Exercise aim >> In this exercise, print only the lines of the records below from the one with "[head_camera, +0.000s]" through the one with "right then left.", inclusive. Pictures are not part of the copy.
== Segment start ==
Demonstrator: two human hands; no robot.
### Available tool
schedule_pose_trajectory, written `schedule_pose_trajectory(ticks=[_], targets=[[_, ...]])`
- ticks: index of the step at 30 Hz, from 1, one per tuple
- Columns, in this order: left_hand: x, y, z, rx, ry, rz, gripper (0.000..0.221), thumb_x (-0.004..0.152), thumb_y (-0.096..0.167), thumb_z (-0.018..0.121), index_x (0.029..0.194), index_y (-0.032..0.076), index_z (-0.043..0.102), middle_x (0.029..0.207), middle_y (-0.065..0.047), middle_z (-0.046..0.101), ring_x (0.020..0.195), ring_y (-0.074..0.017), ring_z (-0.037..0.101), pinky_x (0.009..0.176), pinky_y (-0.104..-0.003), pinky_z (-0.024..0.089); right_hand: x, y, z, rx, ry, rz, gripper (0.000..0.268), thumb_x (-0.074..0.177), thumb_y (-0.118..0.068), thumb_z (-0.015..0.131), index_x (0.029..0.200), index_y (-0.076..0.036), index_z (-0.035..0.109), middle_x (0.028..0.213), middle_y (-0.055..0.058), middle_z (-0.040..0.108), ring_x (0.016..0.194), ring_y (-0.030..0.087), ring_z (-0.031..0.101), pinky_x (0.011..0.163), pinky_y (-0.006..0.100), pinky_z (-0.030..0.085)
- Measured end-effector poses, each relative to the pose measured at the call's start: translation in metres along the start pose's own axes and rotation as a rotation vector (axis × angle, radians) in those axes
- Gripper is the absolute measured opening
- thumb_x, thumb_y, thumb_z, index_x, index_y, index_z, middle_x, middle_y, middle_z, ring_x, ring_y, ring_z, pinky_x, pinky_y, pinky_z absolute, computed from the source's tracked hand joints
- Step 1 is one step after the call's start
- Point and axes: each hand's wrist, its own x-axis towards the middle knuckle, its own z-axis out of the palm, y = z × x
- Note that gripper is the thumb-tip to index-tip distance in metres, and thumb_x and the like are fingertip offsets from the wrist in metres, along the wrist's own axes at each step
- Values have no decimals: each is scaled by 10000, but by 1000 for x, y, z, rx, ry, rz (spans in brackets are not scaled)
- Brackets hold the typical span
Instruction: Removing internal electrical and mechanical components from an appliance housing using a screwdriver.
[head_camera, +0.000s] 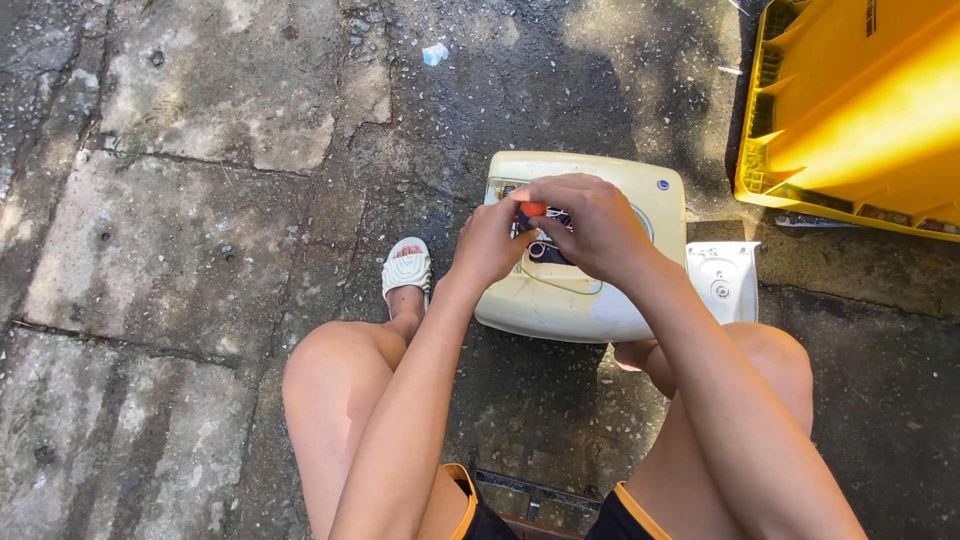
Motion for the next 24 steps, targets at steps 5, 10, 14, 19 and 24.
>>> schedule_pose_trajectory(ticks=[5, 10, 14, 19, 24], targets=[[-21, 29, -24, 102, 123, 42, 203, 833, 253, 647, 1030, 202, 650, 903, -44, 763, 973, -376, 718, 927, -488, 530, -2, -7, -1, -100, 19, 2, 395, 828, -197, 867, 1180, -78, 734, 1153, 143, 737, 1064, 389, 707, 879, 522, 559], [-8, 7, 0, 111, 180, 41, 242, 815, 312, 679, 1021, 197, 626, 884, -74, 670, 944, -381, 705, 886, -503, 529, -4, 8, 12, -165, 53, 63, 305, 886, -237, 832, 1150, -107, 754, 1091, 113, 724, 1010, 347, 716, 842, 494, 576], [-15, 22, -19, -34, 20, 6, 438, 809, 227, 781, 1216, 221, 621, 1161, -30, 728, 1151, -327, 700, 964, -558, 530, -1, 16, 10, -69, 13, 22, 246, 920, -85, 757, 1164, -108, 765, 1115, 122, 747, 1054, 375, 712, 883, 493, 563], [-11, 18, -21, -20, 27, -9, 314, 828, 235, 752, 1134, 242, 678, 1043, 23, 789, 1105, -298, 728, 935, -539, 547, -1, 3, -1, -62, -6, 50, 358, 888, -129, 782, 1235, -80, 711, 1136, 146, 737, 1086, 404, 697, 890, 536, 555], [-5, 5, -1, 127, 141, 24, 218, 813, 295, 687, 1017, 227, 651, 903, -50, 707, 968, -362, 720, 877, -523, 553, -3, -2, 3, -162, 23, 92, 315, 885, -265, 840, 1138, -102, 747, 1083, 115, 736, 1021, 344, 725, 862, 496, 581]])
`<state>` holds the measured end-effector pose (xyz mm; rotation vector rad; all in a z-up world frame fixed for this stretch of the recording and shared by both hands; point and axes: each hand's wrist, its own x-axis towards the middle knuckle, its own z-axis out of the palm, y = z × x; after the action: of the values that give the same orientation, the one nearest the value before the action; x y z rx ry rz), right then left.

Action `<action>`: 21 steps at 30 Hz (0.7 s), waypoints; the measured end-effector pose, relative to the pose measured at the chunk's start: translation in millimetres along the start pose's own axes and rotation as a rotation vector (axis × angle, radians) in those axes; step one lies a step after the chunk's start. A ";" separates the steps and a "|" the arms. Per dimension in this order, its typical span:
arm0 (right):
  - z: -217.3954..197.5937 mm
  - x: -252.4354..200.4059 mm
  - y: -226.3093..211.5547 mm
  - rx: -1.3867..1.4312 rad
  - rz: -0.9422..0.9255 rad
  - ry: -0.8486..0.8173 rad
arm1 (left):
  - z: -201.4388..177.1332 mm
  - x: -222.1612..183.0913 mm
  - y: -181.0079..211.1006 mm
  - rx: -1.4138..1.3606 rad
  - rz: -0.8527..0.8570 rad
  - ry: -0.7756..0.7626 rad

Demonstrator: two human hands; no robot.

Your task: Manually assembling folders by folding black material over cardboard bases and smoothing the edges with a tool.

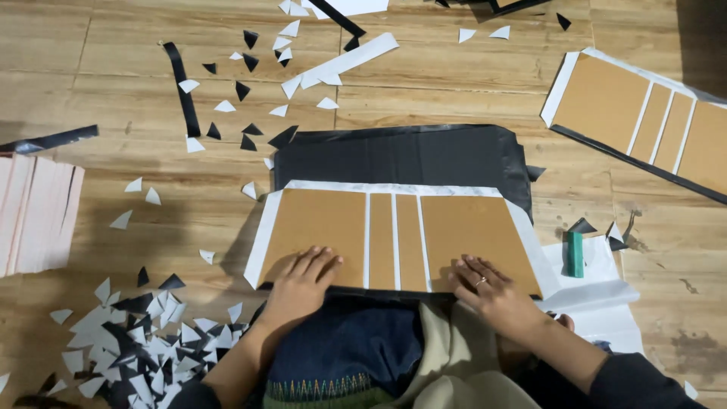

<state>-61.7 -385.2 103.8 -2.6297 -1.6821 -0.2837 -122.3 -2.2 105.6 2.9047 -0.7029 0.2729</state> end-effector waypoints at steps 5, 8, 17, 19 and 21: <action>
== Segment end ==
Final answer >>
[head_camera, +0.000s] 
Motion for the next 24 steps, targets at steps 5, 10, 14, 19 and 24.
>>> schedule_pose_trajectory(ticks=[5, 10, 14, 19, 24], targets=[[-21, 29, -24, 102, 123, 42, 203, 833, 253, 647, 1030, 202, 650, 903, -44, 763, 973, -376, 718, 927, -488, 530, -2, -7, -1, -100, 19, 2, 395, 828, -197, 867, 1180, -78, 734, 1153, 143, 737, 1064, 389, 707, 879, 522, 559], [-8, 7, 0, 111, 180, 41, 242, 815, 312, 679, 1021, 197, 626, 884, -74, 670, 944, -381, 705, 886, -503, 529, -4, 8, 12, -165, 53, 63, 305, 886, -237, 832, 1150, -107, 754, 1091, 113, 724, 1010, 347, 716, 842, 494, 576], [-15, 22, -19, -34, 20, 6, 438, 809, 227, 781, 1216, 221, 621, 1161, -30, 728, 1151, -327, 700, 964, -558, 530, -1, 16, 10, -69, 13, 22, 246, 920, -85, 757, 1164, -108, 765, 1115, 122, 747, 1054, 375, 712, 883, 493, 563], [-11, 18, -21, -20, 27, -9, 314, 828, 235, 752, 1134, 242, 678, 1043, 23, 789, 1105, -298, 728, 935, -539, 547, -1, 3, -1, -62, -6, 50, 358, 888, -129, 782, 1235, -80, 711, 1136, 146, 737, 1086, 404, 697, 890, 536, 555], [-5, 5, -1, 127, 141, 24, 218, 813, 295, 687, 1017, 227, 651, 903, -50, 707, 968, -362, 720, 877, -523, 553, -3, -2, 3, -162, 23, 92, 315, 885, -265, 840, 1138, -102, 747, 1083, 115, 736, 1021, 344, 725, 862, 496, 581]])
`<state>` holds the measured end-effector pose (xyz mm; rotation vector rad; all in a z-up world frame fixed for this stretch of the recording and shared by both hands; point and axes: each hand's wrist, its own x-axis towards the middle knuckle, its own z-axis out of the palm, y = z × x; after the action: of the values that give the same orientation, the one nearest the value before the action; x y z rx ry rz), right then left.

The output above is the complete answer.